*** Opening of EXTRACTED INFORMATION ***

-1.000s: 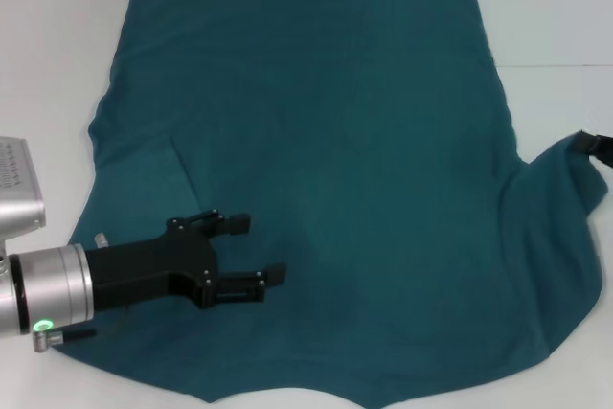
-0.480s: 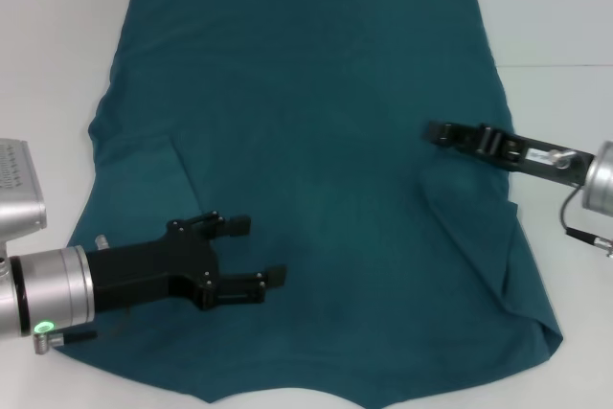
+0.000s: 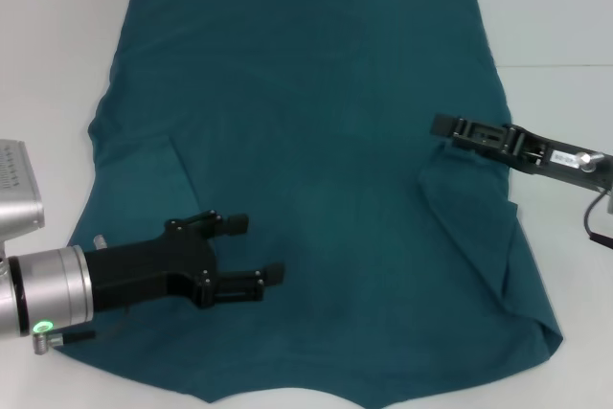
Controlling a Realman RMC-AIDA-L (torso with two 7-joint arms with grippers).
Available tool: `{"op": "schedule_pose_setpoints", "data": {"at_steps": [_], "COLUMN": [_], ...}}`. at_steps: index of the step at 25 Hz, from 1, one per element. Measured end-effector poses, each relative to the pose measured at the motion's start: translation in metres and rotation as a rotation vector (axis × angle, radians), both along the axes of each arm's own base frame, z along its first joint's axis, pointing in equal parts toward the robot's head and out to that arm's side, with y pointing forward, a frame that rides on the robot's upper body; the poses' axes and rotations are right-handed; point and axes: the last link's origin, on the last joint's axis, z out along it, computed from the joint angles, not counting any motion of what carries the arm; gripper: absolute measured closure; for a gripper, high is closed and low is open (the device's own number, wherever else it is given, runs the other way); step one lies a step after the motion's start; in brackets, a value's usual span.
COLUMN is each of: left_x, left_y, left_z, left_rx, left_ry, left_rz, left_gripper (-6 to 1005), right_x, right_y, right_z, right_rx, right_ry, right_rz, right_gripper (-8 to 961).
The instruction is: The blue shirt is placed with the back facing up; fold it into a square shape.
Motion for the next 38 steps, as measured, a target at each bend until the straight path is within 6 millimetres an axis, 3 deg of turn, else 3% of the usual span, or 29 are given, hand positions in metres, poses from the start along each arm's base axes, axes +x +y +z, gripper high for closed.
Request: {"op": "schedule_pose_setpoints", "data": {"at_steps": [8, 17, 25, 38], "left_x": [0.0, -0.006, -0.022, -0.067], "left_y": [0.0, 0.001, 0.004, -0.03], "left_z": [0.001, 0.01, 0.033, 0.07], "left_rx": [0.0, 0.026, 0.08, 0.19], "left_ry": [-0.004, -0.048, -0.082, -0.098], "left_rz": [0.003, 0.085, 0.228, 0.434], "left_gripper": [68, 68, 69, 69], "right_x": [0.003, 0.005, 0.008, 0.012], "right_y": [-0.012, -0.028, -0.031, -0.026], "right_z": [0.007, 0.002, -0.003, -0.008], "right_rx": [0.031, 0.084, 0.088, 0.095], "right_ry": [0.041, 0.061, 0.008, -0.052], "right_rz": [0.051, 0.108, 0.139, 0.126], "right_gripper": [53, 44, 45, 47]}}
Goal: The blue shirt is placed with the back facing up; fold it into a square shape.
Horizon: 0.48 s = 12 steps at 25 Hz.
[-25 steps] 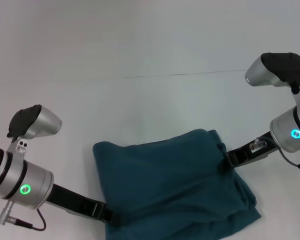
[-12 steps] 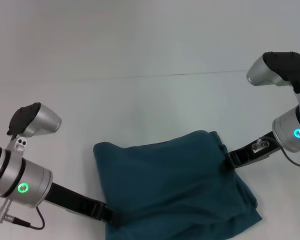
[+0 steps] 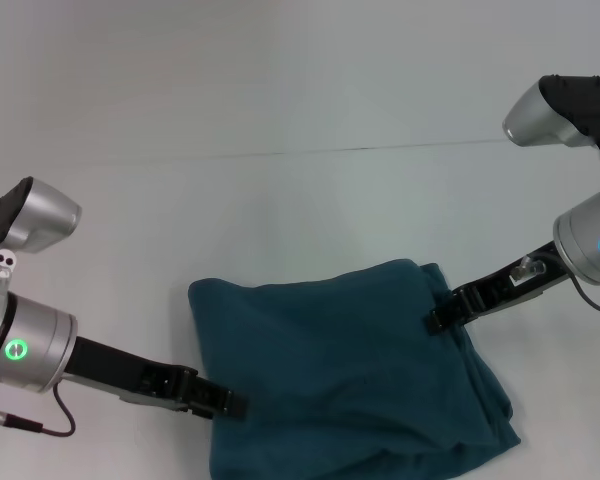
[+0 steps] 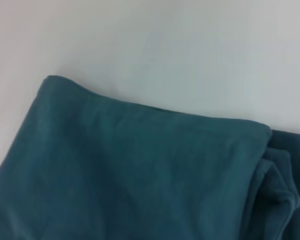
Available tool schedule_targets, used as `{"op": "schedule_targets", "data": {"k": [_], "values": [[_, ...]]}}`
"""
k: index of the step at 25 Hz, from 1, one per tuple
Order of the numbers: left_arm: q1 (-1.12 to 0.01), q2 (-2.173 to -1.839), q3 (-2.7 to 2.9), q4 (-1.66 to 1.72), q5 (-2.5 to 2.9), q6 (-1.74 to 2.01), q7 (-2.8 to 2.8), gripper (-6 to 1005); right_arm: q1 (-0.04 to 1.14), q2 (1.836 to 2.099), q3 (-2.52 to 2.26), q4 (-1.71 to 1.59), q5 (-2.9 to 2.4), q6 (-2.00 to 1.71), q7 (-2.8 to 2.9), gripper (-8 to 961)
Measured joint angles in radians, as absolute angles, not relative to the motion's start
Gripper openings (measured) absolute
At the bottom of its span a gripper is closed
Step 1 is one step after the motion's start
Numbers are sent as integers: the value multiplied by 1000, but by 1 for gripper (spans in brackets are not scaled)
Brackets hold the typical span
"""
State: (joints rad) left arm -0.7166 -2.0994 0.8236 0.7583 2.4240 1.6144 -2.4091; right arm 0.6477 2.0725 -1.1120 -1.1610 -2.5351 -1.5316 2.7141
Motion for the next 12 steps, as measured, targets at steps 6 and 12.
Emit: {"op": "schedule_targets", "data": {"k": [6,12], "values": [[-728,-2079,822,772,2427,1653,-2408,588,654,2079,-1112,-1228,-2535,-1599,2722,578],[-731,-2056,711,837,2414,1756,-2332,850,651,2084,-1120,-1309,-2552,-1712,2751,643]]}}
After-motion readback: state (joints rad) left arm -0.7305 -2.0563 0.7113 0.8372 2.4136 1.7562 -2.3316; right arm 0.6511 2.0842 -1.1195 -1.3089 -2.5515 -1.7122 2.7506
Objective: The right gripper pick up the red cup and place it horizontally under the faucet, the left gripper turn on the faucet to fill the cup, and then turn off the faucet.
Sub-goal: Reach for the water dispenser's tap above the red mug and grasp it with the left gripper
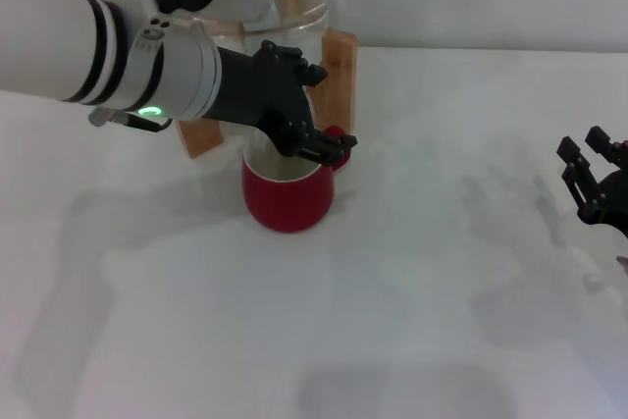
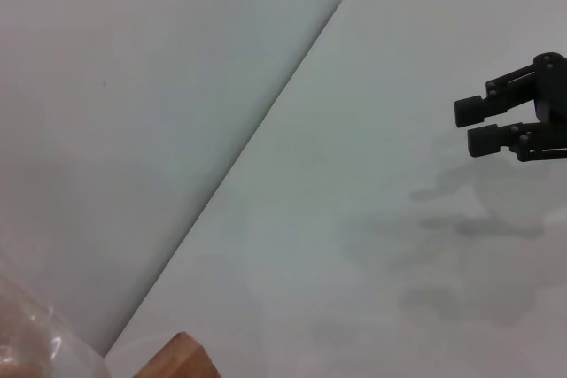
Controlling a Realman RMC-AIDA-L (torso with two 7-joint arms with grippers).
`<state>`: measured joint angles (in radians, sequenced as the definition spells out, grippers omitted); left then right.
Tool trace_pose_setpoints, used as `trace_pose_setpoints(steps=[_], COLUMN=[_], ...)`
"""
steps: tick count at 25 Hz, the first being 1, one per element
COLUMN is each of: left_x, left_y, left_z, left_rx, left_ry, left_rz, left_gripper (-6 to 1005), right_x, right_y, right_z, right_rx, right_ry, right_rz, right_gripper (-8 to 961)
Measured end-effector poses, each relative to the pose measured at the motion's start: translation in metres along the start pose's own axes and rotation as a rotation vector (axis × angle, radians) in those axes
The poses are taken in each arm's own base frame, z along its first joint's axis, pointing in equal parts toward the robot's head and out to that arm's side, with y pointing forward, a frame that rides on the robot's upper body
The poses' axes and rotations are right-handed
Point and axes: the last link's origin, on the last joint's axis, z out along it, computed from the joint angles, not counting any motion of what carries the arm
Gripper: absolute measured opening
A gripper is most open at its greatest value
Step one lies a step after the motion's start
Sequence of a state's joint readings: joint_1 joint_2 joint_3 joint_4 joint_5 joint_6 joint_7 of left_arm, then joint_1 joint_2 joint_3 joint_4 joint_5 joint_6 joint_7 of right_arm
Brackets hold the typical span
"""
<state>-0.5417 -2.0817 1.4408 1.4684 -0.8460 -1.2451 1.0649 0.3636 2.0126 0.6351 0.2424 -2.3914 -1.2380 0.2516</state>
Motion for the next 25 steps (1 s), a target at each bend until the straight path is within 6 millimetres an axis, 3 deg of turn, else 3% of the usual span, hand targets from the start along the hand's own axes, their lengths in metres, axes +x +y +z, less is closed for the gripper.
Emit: trace_pose_setpoints(steps=[25], left_x=[0.0002], left_y=[0.0030], left_z=[-0.0066], left_rx=[-0.003], left_ry=[-0.005], left_rz=[-0.008], left_gripper=[875], right_x=[-0.0004], right_y=[0.0002], right_z=[0.0024], right_rx=[-0.003], right_ry=[0.002], right_rz=[-0.002], right_gripper=[332])
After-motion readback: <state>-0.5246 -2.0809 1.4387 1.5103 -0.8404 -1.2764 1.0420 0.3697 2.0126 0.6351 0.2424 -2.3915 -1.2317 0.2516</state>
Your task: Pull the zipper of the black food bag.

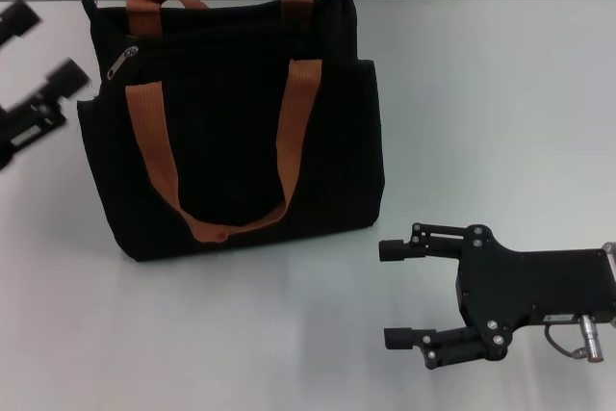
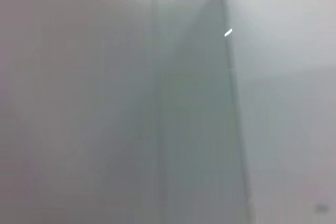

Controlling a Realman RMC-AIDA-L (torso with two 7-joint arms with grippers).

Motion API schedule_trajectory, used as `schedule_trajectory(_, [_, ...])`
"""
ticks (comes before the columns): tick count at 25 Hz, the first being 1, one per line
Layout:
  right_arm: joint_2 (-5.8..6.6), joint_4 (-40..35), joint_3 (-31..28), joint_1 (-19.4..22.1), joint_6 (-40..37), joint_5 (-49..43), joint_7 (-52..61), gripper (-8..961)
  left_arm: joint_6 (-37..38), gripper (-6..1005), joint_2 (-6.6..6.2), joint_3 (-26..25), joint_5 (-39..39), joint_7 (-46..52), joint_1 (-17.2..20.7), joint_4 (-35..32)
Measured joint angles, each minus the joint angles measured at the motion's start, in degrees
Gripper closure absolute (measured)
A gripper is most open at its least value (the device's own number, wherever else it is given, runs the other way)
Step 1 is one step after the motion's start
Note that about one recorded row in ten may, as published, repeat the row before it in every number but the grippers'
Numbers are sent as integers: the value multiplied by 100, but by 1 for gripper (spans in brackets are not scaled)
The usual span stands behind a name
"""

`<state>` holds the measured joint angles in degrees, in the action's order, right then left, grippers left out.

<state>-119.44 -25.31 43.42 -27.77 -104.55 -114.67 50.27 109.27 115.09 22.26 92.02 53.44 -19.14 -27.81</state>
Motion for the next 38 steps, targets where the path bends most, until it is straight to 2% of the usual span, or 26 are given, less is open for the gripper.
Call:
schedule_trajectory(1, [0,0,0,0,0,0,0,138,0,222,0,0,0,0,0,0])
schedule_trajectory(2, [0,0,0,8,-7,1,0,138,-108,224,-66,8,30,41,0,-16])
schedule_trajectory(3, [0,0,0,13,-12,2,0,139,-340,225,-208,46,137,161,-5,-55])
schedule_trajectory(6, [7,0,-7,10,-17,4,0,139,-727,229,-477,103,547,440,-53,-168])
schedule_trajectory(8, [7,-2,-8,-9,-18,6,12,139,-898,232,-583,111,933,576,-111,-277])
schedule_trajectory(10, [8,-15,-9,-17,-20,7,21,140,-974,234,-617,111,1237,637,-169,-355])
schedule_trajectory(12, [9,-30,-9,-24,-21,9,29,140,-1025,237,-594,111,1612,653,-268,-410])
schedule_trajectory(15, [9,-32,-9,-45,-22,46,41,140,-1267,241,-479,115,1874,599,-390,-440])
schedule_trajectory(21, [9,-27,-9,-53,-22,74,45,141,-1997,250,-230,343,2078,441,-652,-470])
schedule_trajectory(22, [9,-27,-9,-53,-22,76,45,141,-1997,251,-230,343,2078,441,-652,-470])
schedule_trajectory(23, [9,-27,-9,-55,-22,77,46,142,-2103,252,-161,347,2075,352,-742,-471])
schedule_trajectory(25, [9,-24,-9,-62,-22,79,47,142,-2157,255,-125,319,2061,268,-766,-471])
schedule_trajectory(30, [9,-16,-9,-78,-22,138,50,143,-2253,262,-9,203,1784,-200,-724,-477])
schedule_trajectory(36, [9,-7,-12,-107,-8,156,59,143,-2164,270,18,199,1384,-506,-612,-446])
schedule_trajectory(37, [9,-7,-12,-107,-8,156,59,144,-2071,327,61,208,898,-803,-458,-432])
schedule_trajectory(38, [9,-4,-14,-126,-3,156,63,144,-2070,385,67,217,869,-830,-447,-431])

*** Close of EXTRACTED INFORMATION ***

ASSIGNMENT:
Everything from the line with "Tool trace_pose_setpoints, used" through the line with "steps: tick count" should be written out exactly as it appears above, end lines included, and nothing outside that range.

ANSWER BELOW:
Tool trace_pose_setpoints, used as `trace_pose_setpoints(steps=[_], COLUMN=[_], ...)`
"""
steps: tick count at 25 Hz, the first being 1, one per element

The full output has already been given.